American crime writer (1932–2010)

Robert Brown Parker (September 17, 1932 - January 18, 2010) was an American writer, primarily of fiction within the mystery/detective genre. His most famous works include the 40 novels written about the fictional private detective Spenser. In the mid-1980s, based on the character of detective Spenser, ABC television network developed the television series Spenser: For Hire. A series of TV movies was also produced based on the same character. His works incorporate encyclopedic knowledge of the Boston metropolitan area. The Spenser novels have been cited as reviving and changing the detective genre by critics and bestselling authors, including Robert Crais, Harlan Coben, and Dennis Lehane.

Parker also wrote nine novels featuring Jesse Stone, a Los Angeles police officer who moves to a small New England town; six novels with Sunny Randall, a female private investigator; and four Westerns starring the duo Virgil Cole and Everett Hitch. The first was Appaloosa, made into a film starring Ed Harris and Viggo Mortensen. The Jesse Stone books were adapted into a series of TV films starring Tom Selleck.

Following Parker's death, authorized continuations of his works have been penned by other authors.

==Early life and education==
Parker was born in Springfield, Massachusetts. In 1956, Parker married Joan H. Parker, whom he claimed to have met as a toddler at a birthday party. They spent their childhoods in the same neighborhood.

After earning a Bachelor of Arts degree from Colby College in Waterville, Maine, Parker served as a soldier in the US Army Infantry in Korea.
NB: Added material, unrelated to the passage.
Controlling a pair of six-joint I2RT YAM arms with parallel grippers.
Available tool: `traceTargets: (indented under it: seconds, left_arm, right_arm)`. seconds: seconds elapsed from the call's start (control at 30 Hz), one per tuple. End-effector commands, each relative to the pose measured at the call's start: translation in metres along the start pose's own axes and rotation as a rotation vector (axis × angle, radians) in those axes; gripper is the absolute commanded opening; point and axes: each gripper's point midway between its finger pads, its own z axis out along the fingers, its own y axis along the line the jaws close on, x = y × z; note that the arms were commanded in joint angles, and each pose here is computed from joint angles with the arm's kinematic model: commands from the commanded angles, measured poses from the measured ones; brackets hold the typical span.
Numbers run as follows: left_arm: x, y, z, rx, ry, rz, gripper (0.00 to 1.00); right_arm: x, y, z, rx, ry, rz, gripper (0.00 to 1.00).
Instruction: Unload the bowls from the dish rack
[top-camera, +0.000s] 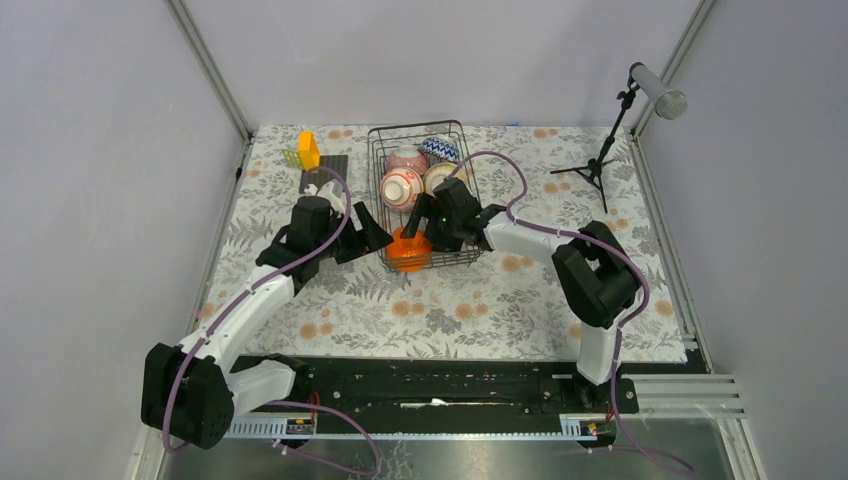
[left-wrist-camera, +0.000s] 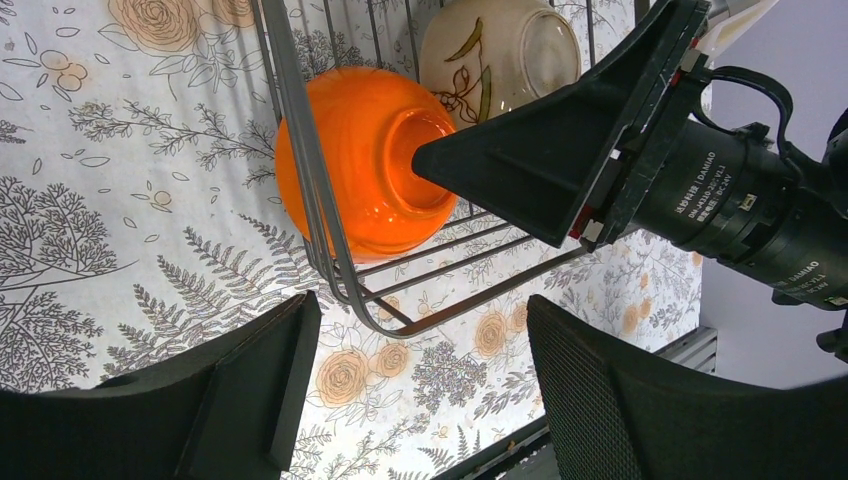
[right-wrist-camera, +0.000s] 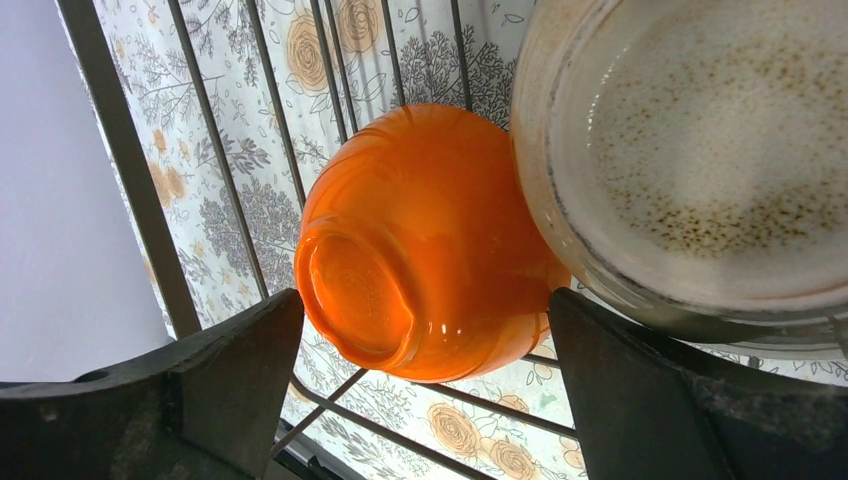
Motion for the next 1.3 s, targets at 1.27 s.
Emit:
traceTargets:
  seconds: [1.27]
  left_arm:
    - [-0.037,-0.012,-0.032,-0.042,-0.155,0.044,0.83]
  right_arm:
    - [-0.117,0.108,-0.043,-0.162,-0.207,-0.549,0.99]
In 1957, he earned his master's degree in English literature from Boston University and then worked in advertising and technical writing until 1962. Parker received a PhD in English literature from Boston University in 1971. His dissertation, titled "The Violent Hero, Wilderness Heritage, and Urban Reality," discussed the exploits of fictional private-eye heroes created by Dashiell Hammett, Raymond Chandler, and Ross Macdonald.

==Career==
Parker wrote his first novel in 1971 while teaching at Northeastern University. He became a full professor in 1976, and turned to full-time writing in 1979, with five Spenser novels to his credit.

Parker's popular Spenser novels are known for his characters of varied races and religions. According to critic Christina Nunez, Parker's "inclusion of [characters of] other races and sexual persuasions" lends his writings a "more modern feel". For example, the Spenser series characters include Hawk and Chollo, African American and Mexican American, respectively, as well as Spenser's Jewish girlfriend, Susan, various Russians, Ukrainians, Chinese, a gay cop, Lee Farrell, and even a gay mob boss, Gino Fish. The homosexuality of both his sons gave his writing "[a] sensibility," Ms. Nunez feels, "[which] strengthens Parker's sensibility [toward gays]." In 1985, Spenser was made into a successful television series, Spenser for Hire, which starred Robert Urich, Avery Brooks, and Barbara Stock.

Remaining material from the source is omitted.